Interior ministry ‘ready’ to receive complaints of police brutality

Amira El-Fekki
6 Min Read
The Ministry of Interior has dropped complaints filed to the General Prosecution against Al-Masry Al-Youm and Al-Youm Al-Sabaa newspapers over publishing cases.(DNE File Photo)
The Ministry of Interior has announced through its human rights' department that citizens who claim they have been abused by police personnel should report them. (DNE File Photo)
The Ministry of Interior has announced through its human rights’ department that citizens who claim they have been abused by police personnel should report them.
(DNE File Photo)

The Ministry of Interior has announced through its human rights’ department that citizens who claim they have been abused by police personnel should report them.

“[The ministry] rejects all forms of violations that might be committed by some policemen as individual actions that do not at all represent the ministry’s strategy. [The ministry’s] working system is based on justice and equality, protection of human dignity and non-interference personal freedoms and rights of all citizens,” the ministry said in a Sunday press release.

Mohamed Abdul Aziz, lawyer at the NGO Haqaneya Law Center, said he has never heard of a case where police staff were “punished” for violating a citizen’s right.

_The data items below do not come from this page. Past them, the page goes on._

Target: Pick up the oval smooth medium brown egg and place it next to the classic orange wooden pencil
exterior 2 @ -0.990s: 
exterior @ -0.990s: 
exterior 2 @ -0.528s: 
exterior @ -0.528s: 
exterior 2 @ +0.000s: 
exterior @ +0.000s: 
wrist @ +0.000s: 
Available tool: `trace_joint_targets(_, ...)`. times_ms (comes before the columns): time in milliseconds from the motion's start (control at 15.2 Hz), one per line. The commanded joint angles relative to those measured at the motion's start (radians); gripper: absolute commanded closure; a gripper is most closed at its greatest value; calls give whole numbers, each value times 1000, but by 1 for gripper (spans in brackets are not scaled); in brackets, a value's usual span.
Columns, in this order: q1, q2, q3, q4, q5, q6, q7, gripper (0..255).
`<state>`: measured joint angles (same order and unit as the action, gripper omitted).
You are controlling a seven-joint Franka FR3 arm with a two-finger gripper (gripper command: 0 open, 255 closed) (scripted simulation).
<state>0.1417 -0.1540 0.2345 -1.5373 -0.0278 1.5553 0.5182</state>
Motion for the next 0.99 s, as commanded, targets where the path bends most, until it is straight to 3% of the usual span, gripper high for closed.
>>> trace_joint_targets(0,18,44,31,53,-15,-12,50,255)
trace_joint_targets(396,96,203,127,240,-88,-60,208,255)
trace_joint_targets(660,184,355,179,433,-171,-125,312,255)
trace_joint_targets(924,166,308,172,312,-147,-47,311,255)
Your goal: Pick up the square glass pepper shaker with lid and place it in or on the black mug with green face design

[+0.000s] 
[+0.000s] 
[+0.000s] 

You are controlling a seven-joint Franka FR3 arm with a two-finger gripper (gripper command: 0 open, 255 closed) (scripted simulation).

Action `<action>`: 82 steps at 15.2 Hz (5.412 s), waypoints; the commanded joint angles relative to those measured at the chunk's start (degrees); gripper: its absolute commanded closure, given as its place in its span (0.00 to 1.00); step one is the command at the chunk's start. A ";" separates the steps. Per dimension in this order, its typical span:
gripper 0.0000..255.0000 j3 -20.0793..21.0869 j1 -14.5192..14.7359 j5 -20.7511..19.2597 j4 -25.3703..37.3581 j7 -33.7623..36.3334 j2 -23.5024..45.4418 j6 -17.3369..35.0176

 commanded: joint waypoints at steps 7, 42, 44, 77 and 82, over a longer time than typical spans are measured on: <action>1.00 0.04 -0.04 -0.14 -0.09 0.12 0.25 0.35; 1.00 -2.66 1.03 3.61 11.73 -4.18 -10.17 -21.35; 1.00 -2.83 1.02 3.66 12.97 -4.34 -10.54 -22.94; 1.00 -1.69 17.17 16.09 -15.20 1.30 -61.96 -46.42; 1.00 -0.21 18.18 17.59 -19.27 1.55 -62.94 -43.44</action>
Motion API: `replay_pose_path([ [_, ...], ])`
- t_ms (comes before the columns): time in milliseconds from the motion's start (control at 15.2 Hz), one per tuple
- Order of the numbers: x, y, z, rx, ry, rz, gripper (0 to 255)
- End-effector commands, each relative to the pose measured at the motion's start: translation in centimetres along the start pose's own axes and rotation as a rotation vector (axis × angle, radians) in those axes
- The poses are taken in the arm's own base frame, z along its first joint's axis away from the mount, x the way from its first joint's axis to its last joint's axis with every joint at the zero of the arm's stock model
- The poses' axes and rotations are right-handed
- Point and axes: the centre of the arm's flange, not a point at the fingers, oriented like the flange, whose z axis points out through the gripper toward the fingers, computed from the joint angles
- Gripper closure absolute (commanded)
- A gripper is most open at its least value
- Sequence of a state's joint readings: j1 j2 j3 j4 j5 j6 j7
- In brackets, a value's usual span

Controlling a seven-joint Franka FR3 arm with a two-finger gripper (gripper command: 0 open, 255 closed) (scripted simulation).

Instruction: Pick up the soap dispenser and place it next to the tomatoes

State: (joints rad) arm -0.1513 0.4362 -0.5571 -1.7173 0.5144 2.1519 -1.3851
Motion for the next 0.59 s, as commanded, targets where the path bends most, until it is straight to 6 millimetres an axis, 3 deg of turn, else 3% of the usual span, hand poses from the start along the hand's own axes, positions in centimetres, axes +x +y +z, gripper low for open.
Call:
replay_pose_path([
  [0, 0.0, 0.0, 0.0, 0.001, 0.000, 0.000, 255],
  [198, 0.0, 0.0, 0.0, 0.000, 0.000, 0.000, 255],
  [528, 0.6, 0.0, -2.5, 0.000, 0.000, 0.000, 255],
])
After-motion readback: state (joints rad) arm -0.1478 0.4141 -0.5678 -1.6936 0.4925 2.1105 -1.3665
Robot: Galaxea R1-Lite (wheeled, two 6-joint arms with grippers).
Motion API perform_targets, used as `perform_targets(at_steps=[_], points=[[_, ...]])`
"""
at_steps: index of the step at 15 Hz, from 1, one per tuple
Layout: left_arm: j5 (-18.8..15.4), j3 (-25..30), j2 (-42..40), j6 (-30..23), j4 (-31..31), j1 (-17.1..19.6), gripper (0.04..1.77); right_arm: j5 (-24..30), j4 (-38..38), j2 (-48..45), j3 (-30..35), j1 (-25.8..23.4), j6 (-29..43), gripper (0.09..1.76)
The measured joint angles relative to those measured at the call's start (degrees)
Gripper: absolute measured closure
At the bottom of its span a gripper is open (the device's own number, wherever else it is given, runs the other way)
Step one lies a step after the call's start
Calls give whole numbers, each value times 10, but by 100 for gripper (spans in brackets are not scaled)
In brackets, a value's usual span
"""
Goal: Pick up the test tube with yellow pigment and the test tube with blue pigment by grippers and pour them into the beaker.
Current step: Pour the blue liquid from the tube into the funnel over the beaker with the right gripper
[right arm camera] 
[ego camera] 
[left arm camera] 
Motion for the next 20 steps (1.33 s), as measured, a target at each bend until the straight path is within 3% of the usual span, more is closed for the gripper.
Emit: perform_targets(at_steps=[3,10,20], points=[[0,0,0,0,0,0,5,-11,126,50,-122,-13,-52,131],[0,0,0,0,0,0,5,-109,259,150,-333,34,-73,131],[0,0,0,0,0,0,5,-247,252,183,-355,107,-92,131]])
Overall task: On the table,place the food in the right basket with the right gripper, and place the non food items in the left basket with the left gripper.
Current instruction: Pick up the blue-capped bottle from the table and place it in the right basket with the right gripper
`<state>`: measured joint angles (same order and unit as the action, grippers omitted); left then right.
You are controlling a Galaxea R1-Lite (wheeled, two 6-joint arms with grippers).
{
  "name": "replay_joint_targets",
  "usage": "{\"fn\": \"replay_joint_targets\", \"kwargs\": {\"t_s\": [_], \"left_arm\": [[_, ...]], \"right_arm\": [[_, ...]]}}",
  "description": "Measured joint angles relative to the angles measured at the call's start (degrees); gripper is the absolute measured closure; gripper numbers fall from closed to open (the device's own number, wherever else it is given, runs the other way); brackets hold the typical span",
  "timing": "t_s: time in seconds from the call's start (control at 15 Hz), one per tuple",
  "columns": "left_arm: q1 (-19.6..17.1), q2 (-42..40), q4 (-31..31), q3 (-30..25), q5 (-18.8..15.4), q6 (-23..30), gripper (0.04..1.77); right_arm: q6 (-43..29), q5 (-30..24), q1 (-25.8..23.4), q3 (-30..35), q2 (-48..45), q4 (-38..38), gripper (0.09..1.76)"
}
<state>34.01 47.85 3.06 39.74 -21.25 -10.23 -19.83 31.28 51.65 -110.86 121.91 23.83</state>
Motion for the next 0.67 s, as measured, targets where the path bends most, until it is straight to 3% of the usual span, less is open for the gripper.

Instead, he described the Ministry of Interior’s statements as a “bluff”.

This comes at the same time as new torture claims by prisoners of Abu Za’abal prison. Deputy Minister of Interior for the human rights’ sector Abou Bakr Abdul Kereem has repeatedly denied the claims to the media.

Abdul Kereem was unreachable by phone on Monday, but Daily News Egypt called the ministry under the pretext of reporting a police officer’s verbal abuse towards a citizen. The ministry specified three telephone numbers for citizens’ complaints. The numbers are mobile phones lines, which makes it easier to identify callers.

The human rights’ sector of the ministry responded fast. When asked about the procedures to follow for a complaint, the official said that the ‘claimant’ must have filed a police report immediately after the incident, informing the human rights’ department on the same day.

“In order for things to be able to take a correct legal path, the first step is to file a police report, then fax us a copy,” the official said. However, he failed to answer questions related to guarantees of protection for the witness.

A police report is the ordinary action in any case, where claimants and defendants’ names are fully provided.

“Citizens can always follow up with us over the phone or report any complications or further assault by the person they reported,” the official said.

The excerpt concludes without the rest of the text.